▶ [Exercise goal]: Would you transcribe the listing that follows word for word, skipping pictures?

▶ [Supplied data]:
___

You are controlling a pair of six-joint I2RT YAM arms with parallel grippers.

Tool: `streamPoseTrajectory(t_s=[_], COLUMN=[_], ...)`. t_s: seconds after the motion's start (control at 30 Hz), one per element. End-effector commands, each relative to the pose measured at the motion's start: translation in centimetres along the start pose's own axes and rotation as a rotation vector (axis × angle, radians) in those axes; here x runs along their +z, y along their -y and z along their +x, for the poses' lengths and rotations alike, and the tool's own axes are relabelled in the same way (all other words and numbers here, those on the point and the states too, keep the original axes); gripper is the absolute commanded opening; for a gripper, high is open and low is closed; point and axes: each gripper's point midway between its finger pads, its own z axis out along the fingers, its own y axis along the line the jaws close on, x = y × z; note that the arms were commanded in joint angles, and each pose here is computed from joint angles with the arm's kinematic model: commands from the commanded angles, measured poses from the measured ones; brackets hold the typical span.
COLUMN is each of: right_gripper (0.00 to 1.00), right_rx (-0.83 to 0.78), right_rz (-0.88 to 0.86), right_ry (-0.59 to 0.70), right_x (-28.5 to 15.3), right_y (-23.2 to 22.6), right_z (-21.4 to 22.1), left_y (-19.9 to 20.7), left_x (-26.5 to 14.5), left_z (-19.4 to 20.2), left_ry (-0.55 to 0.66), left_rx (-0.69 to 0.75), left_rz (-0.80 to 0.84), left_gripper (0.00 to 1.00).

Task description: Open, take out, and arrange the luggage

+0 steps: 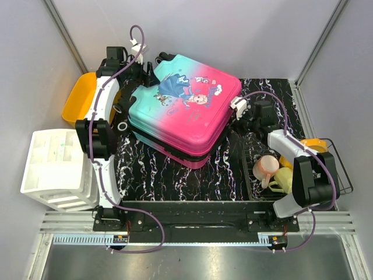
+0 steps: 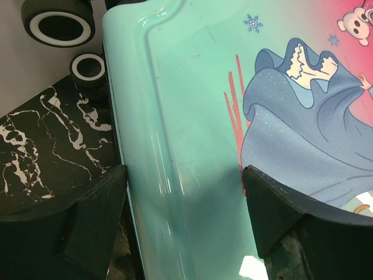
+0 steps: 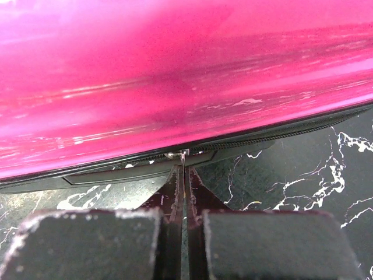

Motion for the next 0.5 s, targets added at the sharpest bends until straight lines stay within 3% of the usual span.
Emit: streamPoseTrajectory(t_s=[0.0,0.2,0.33,0.47], right_gripper=[0.0,0.0,0.0,0.0], right_rx=[-0.088,-0.076,-0.078,-0.082], right_rz=[0.109,0.077,0.058,0.061], right_ry=[0.214,0.237,0.251,0.261], right_x=[-0.9,0.7,1.1,0.6], right_y=[4.0,4.0,3.5,3.1], right_z=[-7.0,-7.2,-7.7,-8.2], left_y=[0.7,0.6,0.8,-0.1], left_x=[3.7,1.3,-3.0,-8.4], left_z=[13.9,9.5,5.2,4.8], left_ry=[-0.387,-0.276,-0.171,-0.058], left_rx=[-0.086,-0.093,-0.168,-0.444], left_rz=[0.069,0.059,-0.024,-0.159], left_gripper=[0.83,0.96,0.99,0.99])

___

▶ [Response to this task]:
You are controlling a pair of six-joint I2RT YAM arms with parallel grippers.

Tool: `streamPoseTrajectory(t_s=[_], COLUMN=[_], ...)`. t_s: seconds after the motion's start (control at 30 Hz), one per element. End-effector commands, each relative to the pose measured at the motion's start: translation in centimetres along the start pose's own axes and rotation as a rotation vector (axis × angle, radians) in those axes; here x runs along their +z, y along their -y and z along their +x, for the poses' lengths and rotations alike, and the tool's own axes are relabelled in the same way (all other words and numbers here, those on the point and the states too, keep the original axes); gripper is the absolute commanded opening; for a gripper, high is open and low is closed; point and axes: each gripper's point midway between its finger pads, its own z axis out along the fingers, its own y axis along the line the jaws close on, x = y × z; note that the arms were commanded in joint angles, and each pose here is computed from joint angles with the arm's kinematic model: commands from the commanded angles, measured poses from the measured ones; brackets hold the typical span.
COLUMN is each of: right_gripper (0.00 to 1.00), right_rx (-0.83 to 0.78), right_rz (-0.88 to 0.86), right_ry (-0.59 to 0.70), right_x (-28.5 to 15.3), right_y (-23.2 to 22.6), right_z (-21.4 to 22.1), left_y (-19.9 to 20.7), left_x (-26.5 to 14.5), left_z (-19.4 to 20.2), left_ry (-0.55 to 0.66), left_rx (-0.69 to 0.75), left_rz (-0.80 to 0.84), left_gripper (0.00 to 1.00).

Task description: Open, take out, and arrange the luggage

+0 steps: 
+0 steps: 
+0 steps: 

Motion for the next 0.5 s, targets added at the sharpest bends until straight lines stay within 3% of the usual span.
Emit: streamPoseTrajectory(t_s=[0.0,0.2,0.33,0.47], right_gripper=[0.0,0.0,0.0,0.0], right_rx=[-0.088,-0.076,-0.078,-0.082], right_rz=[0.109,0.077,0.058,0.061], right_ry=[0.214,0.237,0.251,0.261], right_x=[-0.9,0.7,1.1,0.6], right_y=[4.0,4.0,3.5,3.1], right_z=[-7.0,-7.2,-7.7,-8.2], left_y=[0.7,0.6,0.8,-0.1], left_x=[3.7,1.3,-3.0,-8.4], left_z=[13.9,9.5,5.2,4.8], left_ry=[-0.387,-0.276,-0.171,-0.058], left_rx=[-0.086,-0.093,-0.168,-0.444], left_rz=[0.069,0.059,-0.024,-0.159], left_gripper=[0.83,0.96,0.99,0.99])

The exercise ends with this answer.